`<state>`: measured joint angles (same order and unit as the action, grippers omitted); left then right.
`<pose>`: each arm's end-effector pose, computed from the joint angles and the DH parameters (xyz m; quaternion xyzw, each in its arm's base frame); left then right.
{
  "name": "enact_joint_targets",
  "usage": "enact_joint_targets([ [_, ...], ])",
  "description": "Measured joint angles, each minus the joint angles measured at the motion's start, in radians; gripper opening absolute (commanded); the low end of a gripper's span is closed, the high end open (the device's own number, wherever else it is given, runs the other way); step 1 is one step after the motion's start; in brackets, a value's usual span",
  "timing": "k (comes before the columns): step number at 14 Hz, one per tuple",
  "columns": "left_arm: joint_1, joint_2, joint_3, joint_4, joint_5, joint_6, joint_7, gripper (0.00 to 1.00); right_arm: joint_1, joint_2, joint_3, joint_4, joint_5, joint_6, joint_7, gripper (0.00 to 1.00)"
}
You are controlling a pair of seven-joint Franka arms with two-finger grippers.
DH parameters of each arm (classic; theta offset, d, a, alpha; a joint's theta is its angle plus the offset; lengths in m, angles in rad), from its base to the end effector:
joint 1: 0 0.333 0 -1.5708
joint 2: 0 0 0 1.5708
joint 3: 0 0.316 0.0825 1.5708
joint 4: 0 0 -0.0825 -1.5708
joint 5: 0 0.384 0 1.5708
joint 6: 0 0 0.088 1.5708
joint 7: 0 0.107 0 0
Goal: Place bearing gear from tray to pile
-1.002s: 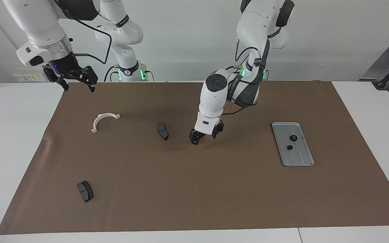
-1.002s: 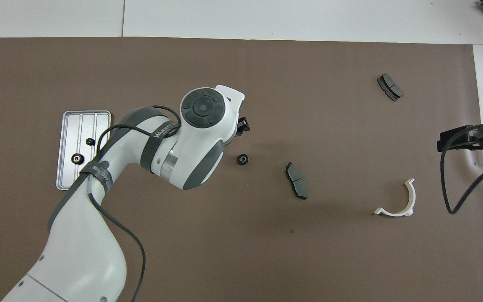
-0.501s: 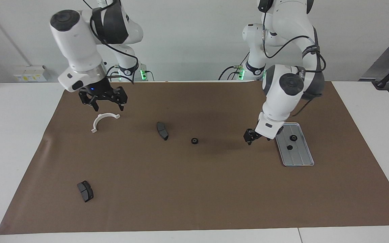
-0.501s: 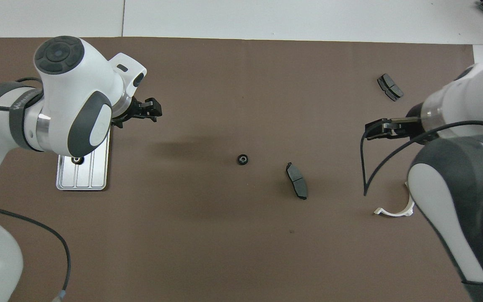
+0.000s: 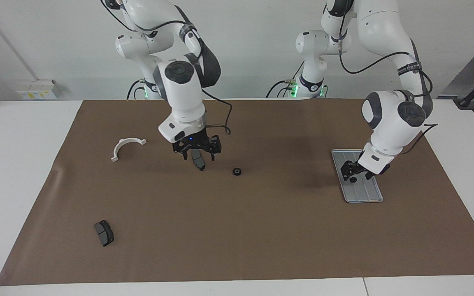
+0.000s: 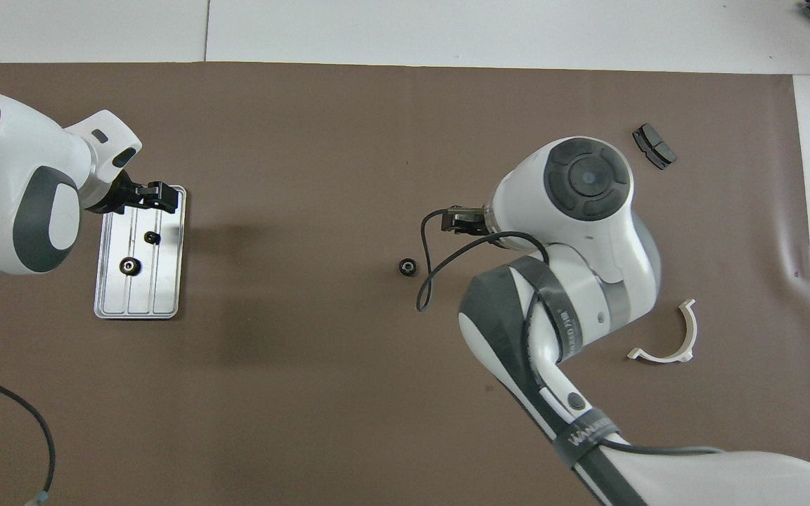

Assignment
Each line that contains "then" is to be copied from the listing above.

Exercise response
`<state>`: measured joint angles (same order and unit as the action, grippers omitted); left then right.
`<pose>`: each arm's end-effector pose, computed from the joint angles and the DH parameters (xyz m; quaternion xyzw, each in its arm's base frame); left then right.

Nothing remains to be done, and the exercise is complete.